EXERCISE - Where the line with "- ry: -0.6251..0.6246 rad" appears below, start writing out lines exactly, and finish with the line with "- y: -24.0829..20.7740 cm", which is included; write out nothing else.
INFORMATION PROVIDED section start
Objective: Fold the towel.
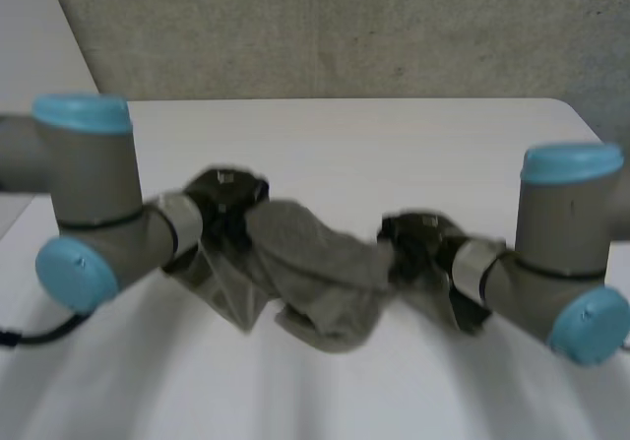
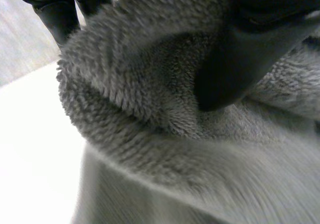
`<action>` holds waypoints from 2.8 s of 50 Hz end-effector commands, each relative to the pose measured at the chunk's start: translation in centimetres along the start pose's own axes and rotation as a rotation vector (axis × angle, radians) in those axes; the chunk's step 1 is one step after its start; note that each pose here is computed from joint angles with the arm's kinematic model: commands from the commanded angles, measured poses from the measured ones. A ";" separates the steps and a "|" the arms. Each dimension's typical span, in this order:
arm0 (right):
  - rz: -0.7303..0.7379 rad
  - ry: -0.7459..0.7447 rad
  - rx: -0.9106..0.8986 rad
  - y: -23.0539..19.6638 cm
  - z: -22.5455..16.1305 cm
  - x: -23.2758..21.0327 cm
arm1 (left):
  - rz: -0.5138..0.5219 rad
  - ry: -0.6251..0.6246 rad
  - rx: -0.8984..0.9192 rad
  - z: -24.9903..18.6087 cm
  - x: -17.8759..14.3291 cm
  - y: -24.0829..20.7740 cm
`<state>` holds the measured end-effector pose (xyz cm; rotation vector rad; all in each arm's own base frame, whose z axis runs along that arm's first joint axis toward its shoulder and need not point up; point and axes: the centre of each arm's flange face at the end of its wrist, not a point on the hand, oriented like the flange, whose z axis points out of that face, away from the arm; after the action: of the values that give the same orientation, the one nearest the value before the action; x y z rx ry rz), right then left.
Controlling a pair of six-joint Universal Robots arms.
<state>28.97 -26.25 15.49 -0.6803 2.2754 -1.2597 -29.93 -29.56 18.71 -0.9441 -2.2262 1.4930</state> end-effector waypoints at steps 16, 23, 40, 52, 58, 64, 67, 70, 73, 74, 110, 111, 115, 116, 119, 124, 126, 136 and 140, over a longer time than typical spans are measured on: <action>-0.429 0.159 1.017 -21.5 -8.2 -2.0 | 0.171 -0.304 0.876 -7.6 -4.8 -22.6; -0.555 0.119 0.736 -15.9 -3.9 -2.6 | 0.137 -0.195 0.543 -3.8 -3.1 -12.2; -0.582 -0.014 0.244 -2.8 2.6 -3.5 | 0.326 -0.076 0.084 -2.1 1.0 5.8; -0.497 0.162 0.203 -4.6 1.8 -0.7 | 0.268 -0.075 0.214 -3.2 1.7 1.7; -0.418 0.400 0.162 -5.6 2.5 4.3 | 0.232 -0.046 0.280 -1.4 2.4 -0.2; -0.380 0.463 0.145 -5.6 3.7 7.1 | 0.240 0.000 0.258 2.2 3.5 -0.1; -0.361 0.495 0.137 -5.4 4.2 8.4 | 0.234 0.013 0.218 3.9 3.4 0.3; -0.347 0.524 0.135 -5.5 4.2 9.2 | 0.225 0.016 0.183 4.8 3.2 0.3; -0.336 0.539 0.141 -5.8 3.8 9.4 | 0.218 0.012 0.181 4.9 3.0 -0.4; -0.331 0.542 0.146 -6.0 3.5 9.5 | 0.213 0.000 0.187 4.7 2.6 -0.9; -0.548 0.112 0.039 -1.5 -6.7 -4.7 | 0.153 -0.140 -0.114 -8.7 -3.8 6.4; -0.538 0.091 0.034 -1.2 -6.6 -4.8 | 0.159 -0.140 -0.132 -8.2 -4.1 7.2; -0.495 0.059 0.033 -0.9 -6.5 -4.9 | 0.151 -0.132 -0.150 -6.8 -4.3 8.5; -0.468 0.050 0.032 -0.7 -6.2 -4.8 | 0.154 -0.131 -0.141 -6.0 -4.4 8.7; -0.407 0.032 0.025 -0.1 -5.6 -4.9 | 0.133 -0.138 -0.116 -4.9 -4.8 8.7; -0.340 0.033 0.029 0.8 -4.8 -4.6 | 0.024 -0.139 -0.071 -2.9 -5.2 8.5; -0.321 0.033 0.040 1.1 -4.4 -4.4 | -0.011 -0.131 -0.063 -2.3 -5.0 8.4; -0.228 -0.016 0.074 1.7 -1.5 -4.7 | -0.055 -0.085 0.022 1.1 -4.0 6.4; -0.182 -0.054 0.088 1.2 -1.0 -5.1 | -0.041 -0.073 0.058 1.0 -3.5 5.0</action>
<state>30.82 -21.40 15.54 -0.9482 2.1918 -1.4454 -24.49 -31.40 12.60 -0.7921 -2.3017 1.5411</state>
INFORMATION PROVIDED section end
RESPONSE AREA -
  - ry: -0.6251..0.6246 rad
  - rx: -0.8984..0.9192 rad
  - z: -24.9903..18.6087 cm
  - x: -17.8759..14.3291 cm
  - y: -24.0829..20.7740 cm

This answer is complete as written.